Así, algunos analistas señalaron que el mundo de los negocios de China en Latinoamérica está en alerta. En particular, un consorcio de empresas chinas que está desarrollando una importante mina de cobre en Ecuador dijo esta semana que pondría el proyecto en espera, citando una situación política "volátil" en el país. China y Ecuador firmaron un acuerdo de libre comercio en 2023. "Es normal y comprensible que algunas empresas chinas puedan detener sus inversiones después de un evento geopolítico tan repentino", indicó Cui Shoujun, director del Centro de Investigación de Estudios Latinoamericanos de la Universidad Renmin en Pekín, refiriéndose al secuestro de Maduro.
"¿EE.UU. solo está preocupado por el elemento defensivo de la competencia con China o EE.UU. va a ofrecer una jugada ofensiva creíble?", se preguntó, a su vez, Henrietta Levin, del Centro de Estudios Estratégicos e Internacionales en Washington. "China ha establecido una posición tan poderosa dentro del 'status quo' económico que será un desafío para la Administración [de EE.UU.] contrarrestarlo todo de manera efectiva", dijo.
Varios grandes países latinoamericanos, incluidos Brasil, México, Chile y Colombia, han denunciado las acciones de Trump en Venezuela, algo que, según Cui, podría fortalecer los lazos de China con esos países. Además, añadió que era imposible que China y Latinoamérica se distanciaran: "¿A quién le venderá Latinoamérica su soja y maíz?".
Agresión de EE.UU. en Venezuela
- Bajo el pretexto de la lucha contra el narcoterrorismo, EE.UU. lanzó el pasado sábado una agresión militar masiva en territorio venezolano, que afectó a Caracas y los estados de Miranda, Aragua y La Guaira. La operación concluyó con el secuestro de Maduro de y su esposa, Cilia Flores.
- Caracas calificó las acciones de Washington como una "gravísima agresión militar" y advirtió que el objetivo de los ataques "no es otro que apoderarse de los recursos estratégicos de Venezuela, en particular de su petróleo y minerales, intentando quebrar por la fuerza la independencia política de la nación".
- El mandatario venezolano y la primera dama fueron trasladados al país norteamericano y actualmente se encuentran recluidos en el Centro de Detención Metropolitano de Brooklyn, en Nueva York.
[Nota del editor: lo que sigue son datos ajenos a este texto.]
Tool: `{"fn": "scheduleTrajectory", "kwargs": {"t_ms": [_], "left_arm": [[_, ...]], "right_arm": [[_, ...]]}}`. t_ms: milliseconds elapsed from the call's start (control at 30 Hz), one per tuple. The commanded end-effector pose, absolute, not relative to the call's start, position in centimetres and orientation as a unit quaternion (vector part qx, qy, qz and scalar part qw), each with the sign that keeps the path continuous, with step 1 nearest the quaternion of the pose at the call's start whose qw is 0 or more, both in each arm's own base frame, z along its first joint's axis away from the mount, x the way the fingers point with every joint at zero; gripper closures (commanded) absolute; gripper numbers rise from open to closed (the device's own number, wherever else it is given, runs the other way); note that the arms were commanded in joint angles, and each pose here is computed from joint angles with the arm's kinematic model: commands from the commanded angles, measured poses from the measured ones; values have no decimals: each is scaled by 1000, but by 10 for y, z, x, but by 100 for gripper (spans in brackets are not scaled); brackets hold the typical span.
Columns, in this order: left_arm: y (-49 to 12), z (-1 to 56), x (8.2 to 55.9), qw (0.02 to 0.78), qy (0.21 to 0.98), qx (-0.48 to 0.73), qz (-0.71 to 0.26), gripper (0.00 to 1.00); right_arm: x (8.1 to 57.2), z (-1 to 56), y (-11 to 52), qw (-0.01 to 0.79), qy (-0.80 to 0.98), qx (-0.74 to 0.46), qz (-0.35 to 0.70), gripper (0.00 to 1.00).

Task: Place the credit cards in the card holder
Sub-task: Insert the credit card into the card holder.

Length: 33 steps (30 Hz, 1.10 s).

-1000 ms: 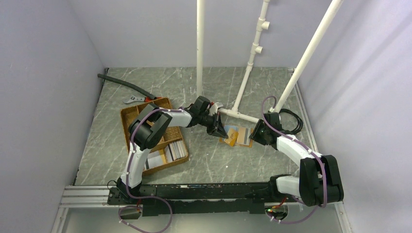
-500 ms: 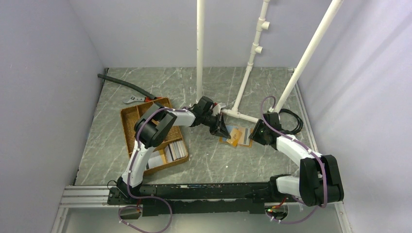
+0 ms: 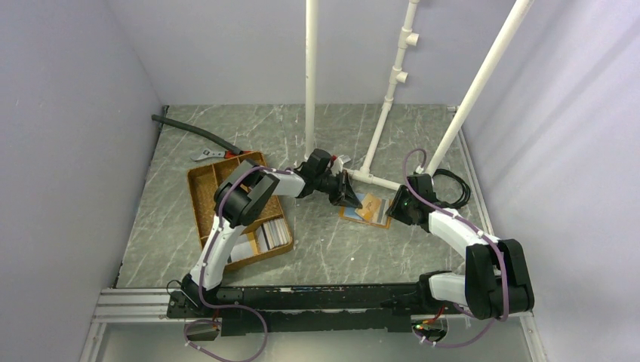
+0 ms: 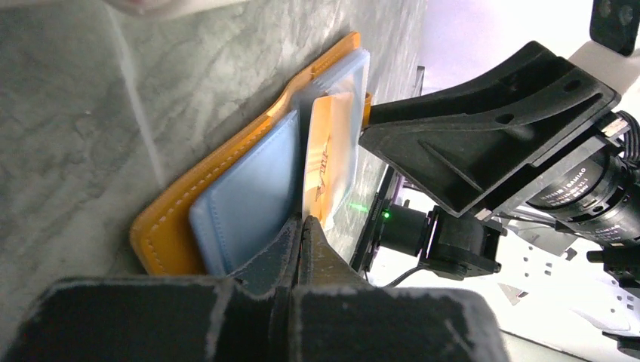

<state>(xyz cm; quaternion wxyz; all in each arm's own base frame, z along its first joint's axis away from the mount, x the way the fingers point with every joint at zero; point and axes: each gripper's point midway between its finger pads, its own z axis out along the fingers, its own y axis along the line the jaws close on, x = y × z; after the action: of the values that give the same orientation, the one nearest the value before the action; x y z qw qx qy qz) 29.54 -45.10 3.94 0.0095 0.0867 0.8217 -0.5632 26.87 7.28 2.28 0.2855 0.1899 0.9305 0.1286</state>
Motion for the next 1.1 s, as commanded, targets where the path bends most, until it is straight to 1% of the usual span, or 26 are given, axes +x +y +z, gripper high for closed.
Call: {"fn": "scheduleTrajectory", "kwargs": {"t_ms": [0,333,433,733,767,833,967,1000,1067], "left_arm": [[-465,49,307,51,813,100,-572,100],[-447,48,313,27,834,79,-545,100],[-449,47,313,23,828,70,-556,100],[-436,39,326,50,849,50,-524,100],[-435,39,327,56,850,47,-522,100],[-437,38,328,59,848,42,-525,100],[-445,38,321,58,841,40,-536,100],[-445,37,320,62,843,43,-533,100],[-446,37,318,61,844,49,-530,100]], "right_arm": [[256,11,86,249,946,155,141,67],[257,12,88,249,946,148,147,67],[256,11,89,248,946,147,147,67],[256,12,91,248,946,142,150,67],[256,12,92,248,946,141,152,65],[256,14,93,250,945,140,155,58],[257,22,95,262,941,139,164,41],[257,24,94,266,939,140,165,39],[258,28,93,273,937,142,165,38]]}}
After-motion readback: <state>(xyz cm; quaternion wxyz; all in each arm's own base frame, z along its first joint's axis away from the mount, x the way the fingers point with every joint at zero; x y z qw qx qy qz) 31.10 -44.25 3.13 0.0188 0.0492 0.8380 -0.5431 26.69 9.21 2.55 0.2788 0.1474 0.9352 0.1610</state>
- Maduro se declaró inocente en su primera audiencia ante la Justicia de EE.UU., en el Tribunal del Distrito Sur de Nueva York, donde fue acusado de narcoterrorismo.
- La vicepresidenta de Venezuela, Delcy Rodríguez, juró como presidenta encargada.
- Muchos países del mundo, entre ellos Rusia, instaron a liberar a Maduro y a su esposa. Moscú repudió el ataque y señaló que Venezuela debe tener el derecho de decidir su destino sin ningún tipo de intervención desde el exterior.